Report every line of the records beneath this task that holds the string "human".

--- The data Enclosed Below ---

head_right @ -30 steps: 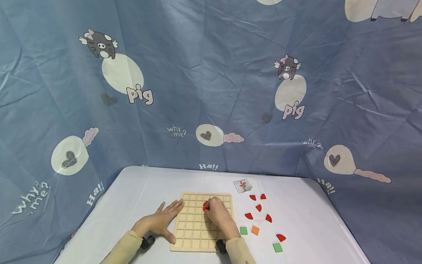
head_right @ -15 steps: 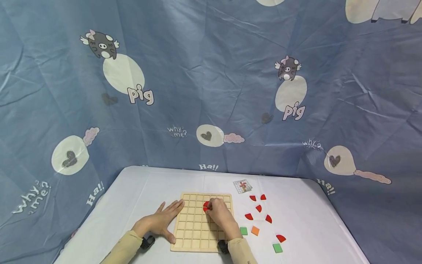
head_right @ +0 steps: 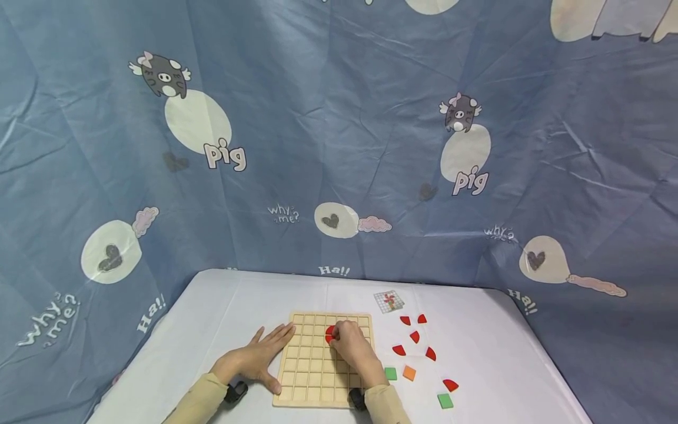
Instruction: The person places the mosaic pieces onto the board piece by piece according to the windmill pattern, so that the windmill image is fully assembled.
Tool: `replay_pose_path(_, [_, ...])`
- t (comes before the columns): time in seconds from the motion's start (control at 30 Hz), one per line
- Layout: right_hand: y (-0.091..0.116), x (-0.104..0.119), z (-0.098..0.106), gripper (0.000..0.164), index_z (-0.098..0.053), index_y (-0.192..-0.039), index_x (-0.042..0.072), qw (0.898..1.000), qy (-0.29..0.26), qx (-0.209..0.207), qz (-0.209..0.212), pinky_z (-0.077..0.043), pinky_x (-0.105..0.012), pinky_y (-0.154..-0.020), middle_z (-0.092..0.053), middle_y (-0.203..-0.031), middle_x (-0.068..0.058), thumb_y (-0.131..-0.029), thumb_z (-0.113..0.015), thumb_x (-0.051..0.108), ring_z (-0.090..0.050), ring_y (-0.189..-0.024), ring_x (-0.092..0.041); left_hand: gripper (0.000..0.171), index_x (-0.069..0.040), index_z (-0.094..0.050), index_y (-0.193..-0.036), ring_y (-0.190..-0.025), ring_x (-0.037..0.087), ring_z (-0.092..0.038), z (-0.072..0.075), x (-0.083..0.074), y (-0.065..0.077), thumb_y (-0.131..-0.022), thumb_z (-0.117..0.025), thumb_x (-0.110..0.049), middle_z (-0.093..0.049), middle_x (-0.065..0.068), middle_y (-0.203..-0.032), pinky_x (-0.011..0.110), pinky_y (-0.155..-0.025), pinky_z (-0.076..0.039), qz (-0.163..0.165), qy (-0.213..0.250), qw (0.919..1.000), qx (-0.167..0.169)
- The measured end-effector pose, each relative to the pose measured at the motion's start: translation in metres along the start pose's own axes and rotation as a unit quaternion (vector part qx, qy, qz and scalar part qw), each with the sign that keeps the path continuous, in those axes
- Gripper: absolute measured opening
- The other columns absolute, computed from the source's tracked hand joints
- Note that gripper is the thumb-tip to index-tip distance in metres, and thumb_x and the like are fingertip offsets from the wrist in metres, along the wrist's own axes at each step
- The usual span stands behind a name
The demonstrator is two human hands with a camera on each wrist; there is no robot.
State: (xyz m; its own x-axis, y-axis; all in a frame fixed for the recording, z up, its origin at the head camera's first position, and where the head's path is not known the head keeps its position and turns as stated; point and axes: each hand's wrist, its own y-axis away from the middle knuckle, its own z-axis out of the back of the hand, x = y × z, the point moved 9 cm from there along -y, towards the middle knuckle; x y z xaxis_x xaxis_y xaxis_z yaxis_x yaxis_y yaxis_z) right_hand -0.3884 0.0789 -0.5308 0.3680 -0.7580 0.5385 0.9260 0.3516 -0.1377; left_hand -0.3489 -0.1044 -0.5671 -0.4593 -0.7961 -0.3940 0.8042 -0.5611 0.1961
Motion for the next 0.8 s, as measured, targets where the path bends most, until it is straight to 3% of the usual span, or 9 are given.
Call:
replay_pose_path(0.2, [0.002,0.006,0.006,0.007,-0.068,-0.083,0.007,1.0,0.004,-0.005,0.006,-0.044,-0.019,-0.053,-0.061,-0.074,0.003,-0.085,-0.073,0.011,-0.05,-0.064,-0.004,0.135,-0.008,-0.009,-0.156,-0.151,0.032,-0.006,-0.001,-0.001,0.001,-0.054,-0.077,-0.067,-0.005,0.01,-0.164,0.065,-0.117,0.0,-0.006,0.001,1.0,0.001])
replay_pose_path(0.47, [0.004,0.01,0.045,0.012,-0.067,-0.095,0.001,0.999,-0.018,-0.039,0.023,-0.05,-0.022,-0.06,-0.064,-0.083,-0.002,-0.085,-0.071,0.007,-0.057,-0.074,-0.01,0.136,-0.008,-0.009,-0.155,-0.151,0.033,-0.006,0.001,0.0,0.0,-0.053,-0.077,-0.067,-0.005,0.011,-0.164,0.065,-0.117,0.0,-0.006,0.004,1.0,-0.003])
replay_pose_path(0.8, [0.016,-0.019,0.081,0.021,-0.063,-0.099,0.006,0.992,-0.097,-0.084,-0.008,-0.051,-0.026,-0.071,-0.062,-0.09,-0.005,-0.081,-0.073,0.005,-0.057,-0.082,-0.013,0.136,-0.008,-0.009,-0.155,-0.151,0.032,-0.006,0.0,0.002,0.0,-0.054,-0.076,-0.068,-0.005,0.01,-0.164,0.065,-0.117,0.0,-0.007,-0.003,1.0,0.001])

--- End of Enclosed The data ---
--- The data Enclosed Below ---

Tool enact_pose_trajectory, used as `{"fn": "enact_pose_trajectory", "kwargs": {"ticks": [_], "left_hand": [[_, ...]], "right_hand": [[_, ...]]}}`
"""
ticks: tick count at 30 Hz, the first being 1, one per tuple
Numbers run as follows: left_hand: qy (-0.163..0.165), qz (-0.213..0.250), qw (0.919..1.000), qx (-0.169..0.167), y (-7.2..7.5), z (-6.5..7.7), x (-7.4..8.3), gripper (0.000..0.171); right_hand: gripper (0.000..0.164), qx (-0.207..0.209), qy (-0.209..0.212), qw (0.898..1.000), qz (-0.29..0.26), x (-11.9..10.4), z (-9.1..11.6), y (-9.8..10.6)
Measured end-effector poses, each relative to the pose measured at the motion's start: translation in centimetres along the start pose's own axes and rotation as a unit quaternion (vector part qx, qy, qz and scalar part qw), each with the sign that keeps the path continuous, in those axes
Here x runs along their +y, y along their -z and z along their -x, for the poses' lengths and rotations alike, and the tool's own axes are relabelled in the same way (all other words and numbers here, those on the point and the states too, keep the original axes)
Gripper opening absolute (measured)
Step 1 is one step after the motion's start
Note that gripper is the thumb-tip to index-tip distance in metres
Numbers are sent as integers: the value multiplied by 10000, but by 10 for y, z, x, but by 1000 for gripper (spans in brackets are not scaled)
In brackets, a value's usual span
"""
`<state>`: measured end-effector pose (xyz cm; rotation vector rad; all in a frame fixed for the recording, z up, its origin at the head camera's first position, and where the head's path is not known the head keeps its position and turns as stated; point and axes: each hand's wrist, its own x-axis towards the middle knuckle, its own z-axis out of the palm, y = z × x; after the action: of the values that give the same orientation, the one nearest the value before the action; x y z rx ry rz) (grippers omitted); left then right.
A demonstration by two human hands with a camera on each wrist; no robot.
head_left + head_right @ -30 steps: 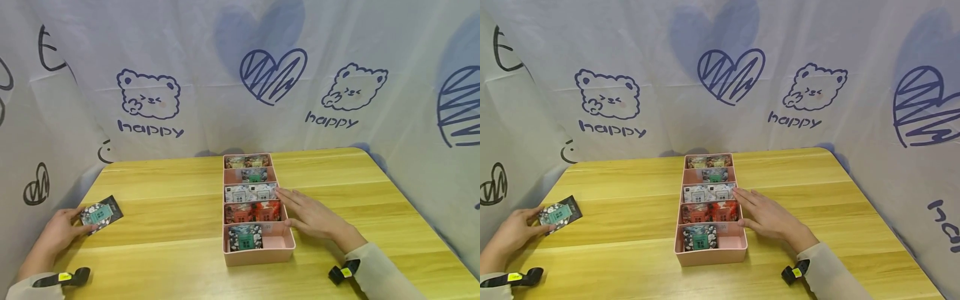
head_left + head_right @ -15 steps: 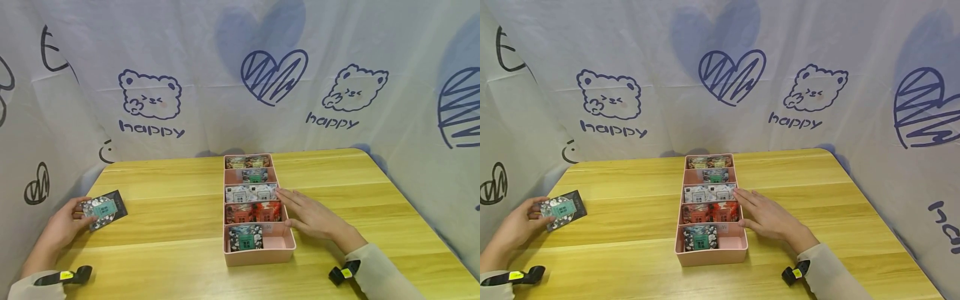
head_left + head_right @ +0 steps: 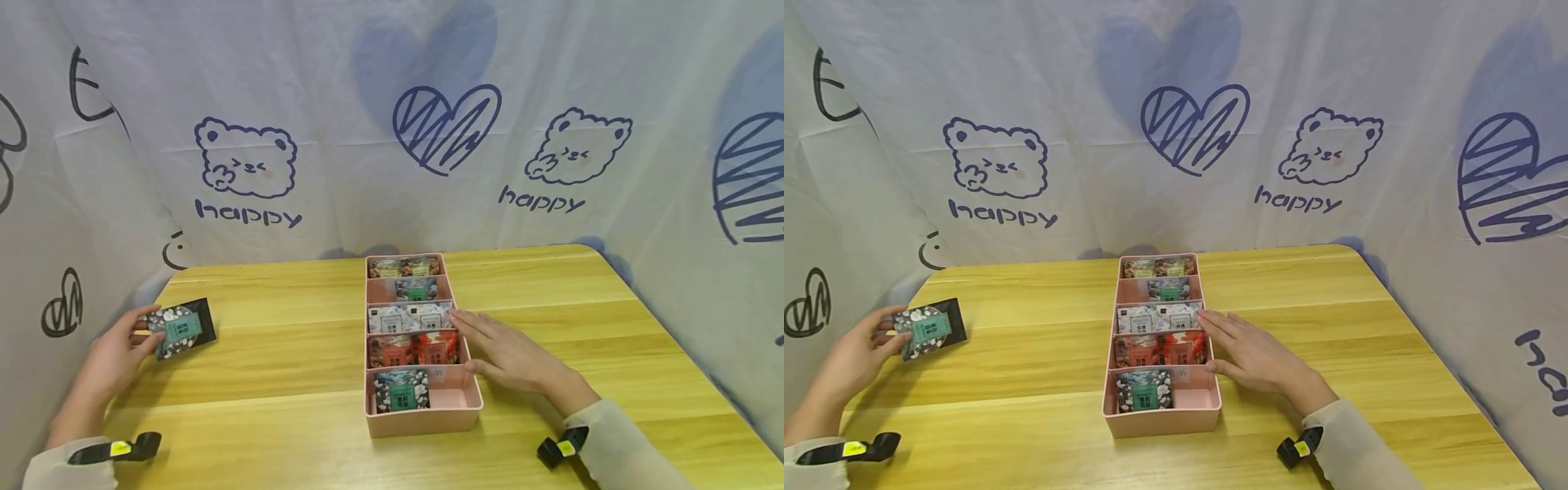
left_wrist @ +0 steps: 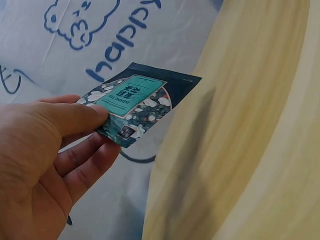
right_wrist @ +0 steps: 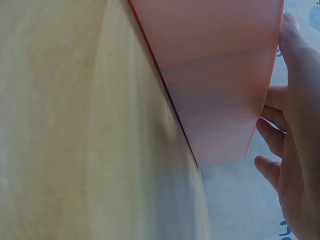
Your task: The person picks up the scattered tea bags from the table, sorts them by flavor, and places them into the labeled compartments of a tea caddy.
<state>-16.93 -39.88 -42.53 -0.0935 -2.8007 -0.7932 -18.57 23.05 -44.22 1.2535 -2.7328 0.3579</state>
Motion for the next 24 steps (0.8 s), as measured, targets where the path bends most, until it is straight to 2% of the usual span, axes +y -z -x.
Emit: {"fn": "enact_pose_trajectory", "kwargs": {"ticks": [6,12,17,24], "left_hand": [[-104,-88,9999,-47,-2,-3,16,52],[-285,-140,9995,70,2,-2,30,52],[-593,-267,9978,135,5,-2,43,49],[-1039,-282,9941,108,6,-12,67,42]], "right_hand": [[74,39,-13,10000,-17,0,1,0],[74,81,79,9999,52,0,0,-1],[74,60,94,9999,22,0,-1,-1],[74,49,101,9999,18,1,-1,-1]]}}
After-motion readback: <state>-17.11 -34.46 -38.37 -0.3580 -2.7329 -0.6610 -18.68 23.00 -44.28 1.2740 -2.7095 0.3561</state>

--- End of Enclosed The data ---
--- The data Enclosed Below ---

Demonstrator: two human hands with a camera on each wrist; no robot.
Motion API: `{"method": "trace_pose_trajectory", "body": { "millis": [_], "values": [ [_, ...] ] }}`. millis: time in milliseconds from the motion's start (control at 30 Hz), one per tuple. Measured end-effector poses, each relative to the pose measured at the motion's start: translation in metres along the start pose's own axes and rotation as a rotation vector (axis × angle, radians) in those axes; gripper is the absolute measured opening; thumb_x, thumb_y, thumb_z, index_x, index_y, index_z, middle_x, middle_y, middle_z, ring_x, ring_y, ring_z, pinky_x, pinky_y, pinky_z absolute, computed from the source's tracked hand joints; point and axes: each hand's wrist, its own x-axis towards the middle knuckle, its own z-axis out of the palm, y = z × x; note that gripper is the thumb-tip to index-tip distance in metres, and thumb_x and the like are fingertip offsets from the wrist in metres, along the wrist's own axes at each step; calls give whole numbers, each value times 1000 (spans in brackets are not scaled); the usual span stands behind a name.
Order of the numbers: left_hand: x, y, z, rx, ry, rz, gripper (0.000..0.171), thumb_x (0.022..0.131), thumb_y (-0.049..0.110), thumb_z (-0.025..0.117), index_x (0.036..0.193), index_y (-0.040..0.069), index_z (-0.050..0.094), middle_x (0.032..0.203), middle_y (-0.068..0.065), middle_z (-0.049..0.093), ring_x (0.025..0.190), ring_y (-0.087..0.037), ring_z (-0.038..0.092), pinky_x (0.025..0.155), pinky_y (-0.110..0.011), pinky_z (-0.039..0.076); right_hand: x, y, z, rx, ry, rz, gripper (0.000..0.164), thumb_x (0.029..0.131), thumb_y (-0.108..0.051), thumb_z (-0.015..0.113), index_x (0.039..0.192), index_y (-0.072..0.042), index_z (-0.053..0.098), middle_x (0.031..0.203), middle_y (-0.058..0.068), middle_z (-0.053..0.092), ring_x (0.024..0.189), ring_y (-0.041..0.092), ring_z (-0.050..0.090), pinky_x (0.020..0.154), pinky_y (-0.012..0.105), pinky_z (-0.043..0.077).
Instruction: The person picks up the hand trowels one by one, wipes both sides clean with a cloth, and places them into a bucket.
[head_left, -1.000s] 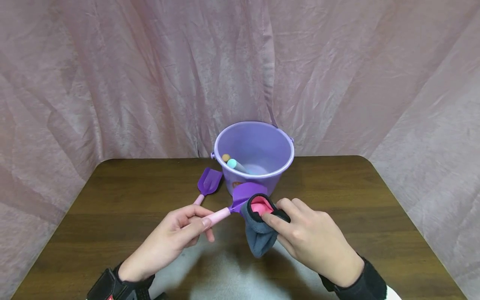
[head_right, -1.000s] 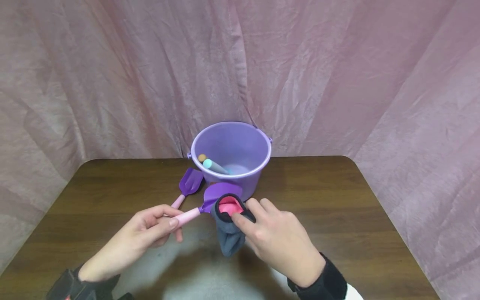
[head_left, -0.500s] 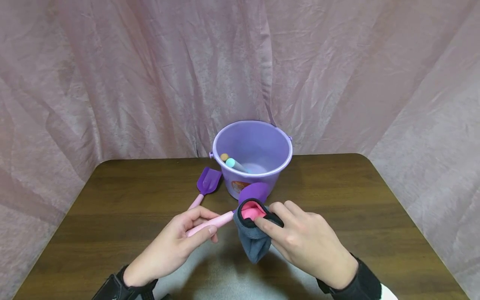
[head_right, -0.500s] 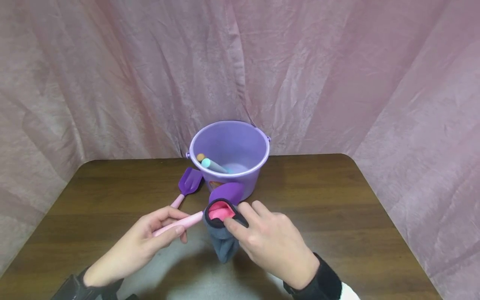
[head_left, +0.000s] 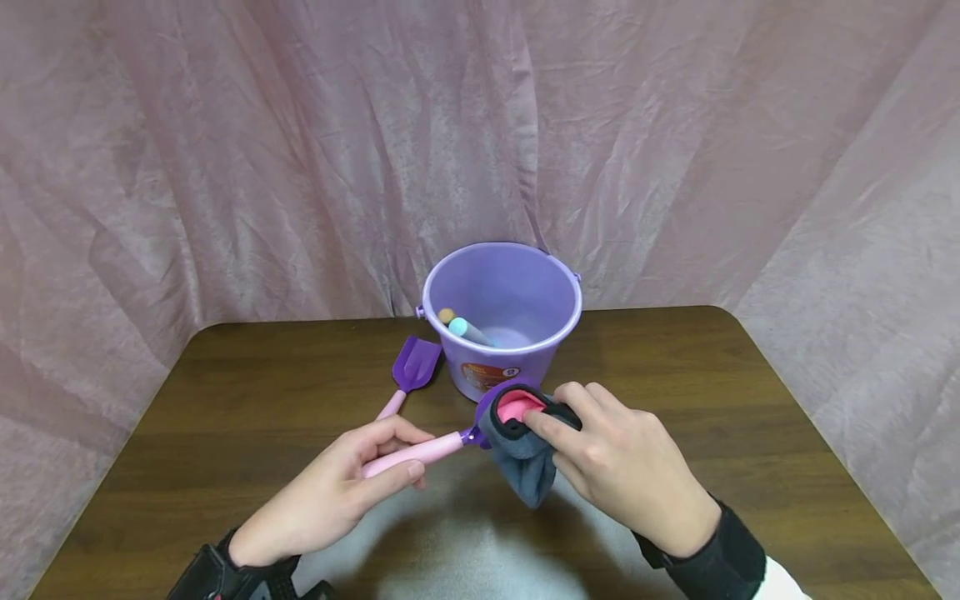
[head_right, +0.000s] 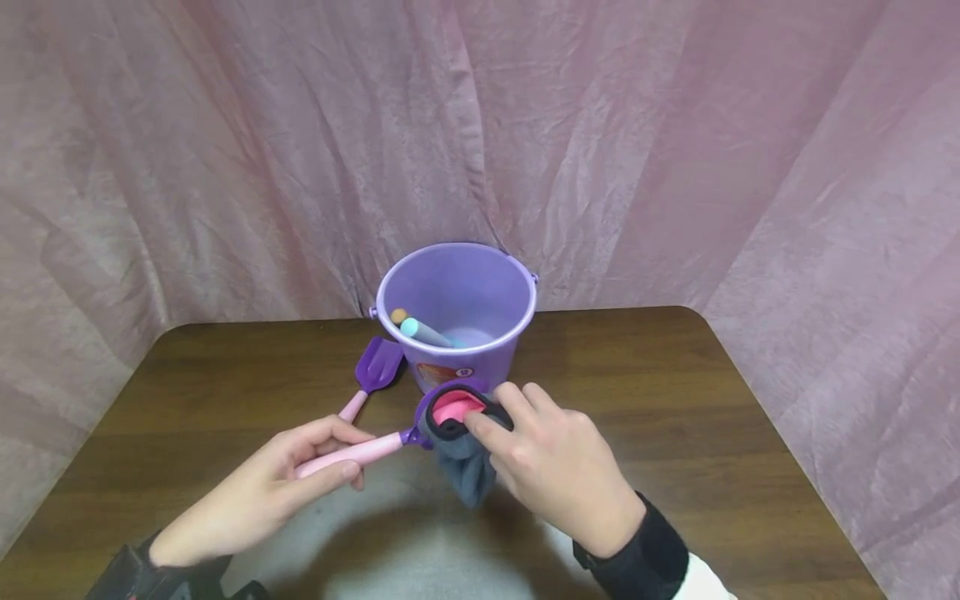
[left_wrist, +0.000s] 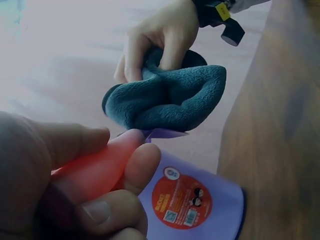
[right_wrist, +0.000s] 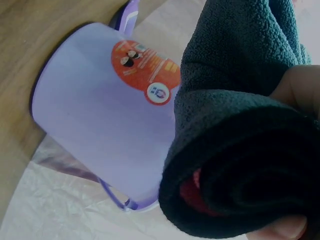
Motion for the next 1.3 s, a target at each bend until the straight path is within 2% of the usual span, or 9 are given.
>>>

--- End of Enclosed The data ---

Solved exercise
The demonstrator is two human hands with a camera on each wrist; there is no robot.
A demonstration by two human hands with a camera on each wrist; no robot.
Demonstrator: two human hands with a camera on each wrist; no robot.

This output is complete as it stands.